Letters first published in 2016 reveal that Eliot regarded Vivienne with compassion and was tormented by the breakdown of their relationship. It might be argued that the woman he treated most cruelly was Hale. The recipient of at least 1,131 of his letters, released for public viewing by Princeton University Library early last year, she was bled dry emotionally by his needy avowals of love and felt betrayed by his marriage to Fletcher. In 1960, Eliot was moved to say he had never loved Hale.

First broadcast on Sky Arts in December and recently released on DVD (without extras), the film revises the prevailing opinion of Eliot as a callous husband by allowing that he had a right to seek contentment after decades of sexual repression and guilt that he rationalized as Christian asceticism.

Like his fellow poet Philip Larkin, whose wretched love life Amis dishes on in Inside Story: A Novel, Eliot was terrified of female sexuality (though Seymour-Jones’s argument that he was gay was circumstantial). Unlike Larkin, whose alleged misogyny has been widely discredited, Eliot demonized women with lurid particularity. Analyzing the psychological provenance of female-phobic poems like “Hysteria” and “Sweeney Erect”, above and beyond Eliot’s growing revulsion for Vivienne, is beyond the film’s remit.

Like the Sky Arts documentaries about E M Forster, Rudyard Kipling, the British Great War poets, Virginia Woolf (who wrote viciously about Haigh-Wood), and D H Lawrence that have also been produced and directed by Odyssey Television’s Adrian Munsey and Vance Goodwin, T S Eliot: The Search for Happiness consists of talking-heads interviews with experts, mostly academics. Archival footage of Andrew Lloyd-Webber and Trevor Nunn, who riff amusingly about turning Eliot’s Old Possum’s Book of Practical Cats into a stage phenomenon, lightens the load.

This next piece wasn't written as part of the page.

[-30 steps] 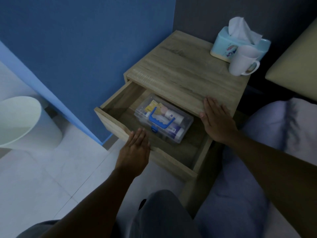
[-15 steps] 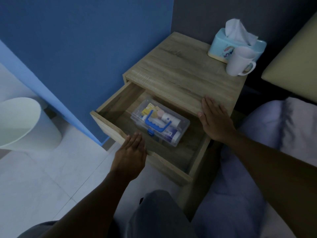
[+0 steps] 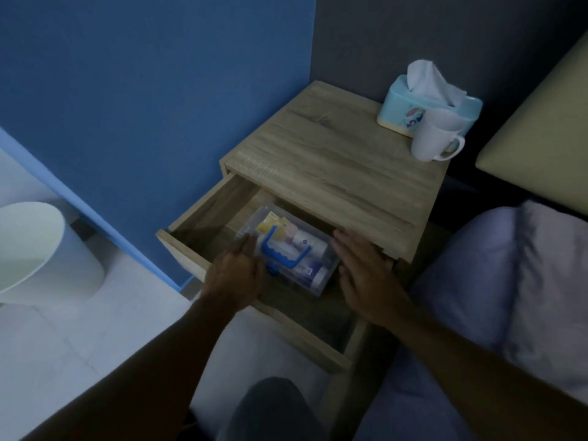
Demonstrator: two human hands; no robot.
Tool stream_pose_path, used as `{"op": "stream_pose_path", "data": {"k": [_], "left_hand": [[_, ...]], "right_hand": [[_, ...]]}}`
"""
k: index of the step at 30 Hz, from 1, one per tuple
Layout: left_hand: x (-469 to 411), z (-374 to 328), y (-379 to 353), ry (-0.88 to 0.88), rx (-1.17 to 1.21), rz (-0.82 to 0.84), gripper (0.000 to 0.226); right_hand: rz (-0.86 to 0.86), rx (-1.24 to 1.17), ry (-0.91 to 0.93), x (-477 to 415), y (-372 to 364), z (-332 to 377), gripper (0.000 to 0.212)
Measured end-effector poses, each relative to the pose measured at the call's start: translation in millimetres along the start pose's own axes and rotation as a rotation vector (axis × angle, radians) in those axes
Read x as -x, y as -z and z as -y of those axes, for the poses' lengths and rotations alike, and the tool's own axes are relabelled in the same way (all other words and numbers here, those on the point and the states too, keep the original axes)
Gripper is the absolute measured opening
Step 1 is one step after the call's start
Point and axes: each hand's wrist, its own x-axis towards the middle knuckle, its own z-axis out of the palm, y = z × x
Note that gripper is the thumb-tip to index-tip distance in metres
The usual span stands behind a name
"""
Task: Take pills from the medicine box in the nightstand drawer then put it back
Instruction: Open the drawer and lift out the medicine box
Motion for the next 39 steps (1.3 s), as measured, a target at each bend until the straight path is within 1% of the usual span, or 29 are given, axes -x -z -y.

It’s a solid TV format, but in Eliot's case the scholars’ general belief that his miserable first marriage fueled The Waste Land needed further elaboration, or challenging. The attempt to see the poet in the poetry is exciting, however, if critically suspect. The series as a whole may lack the creative ambition of Melvyn Bragg’s The South Bank Show, say, but it works as a useful set of primers or as a fillip to re-engage with the authors' and poets' works.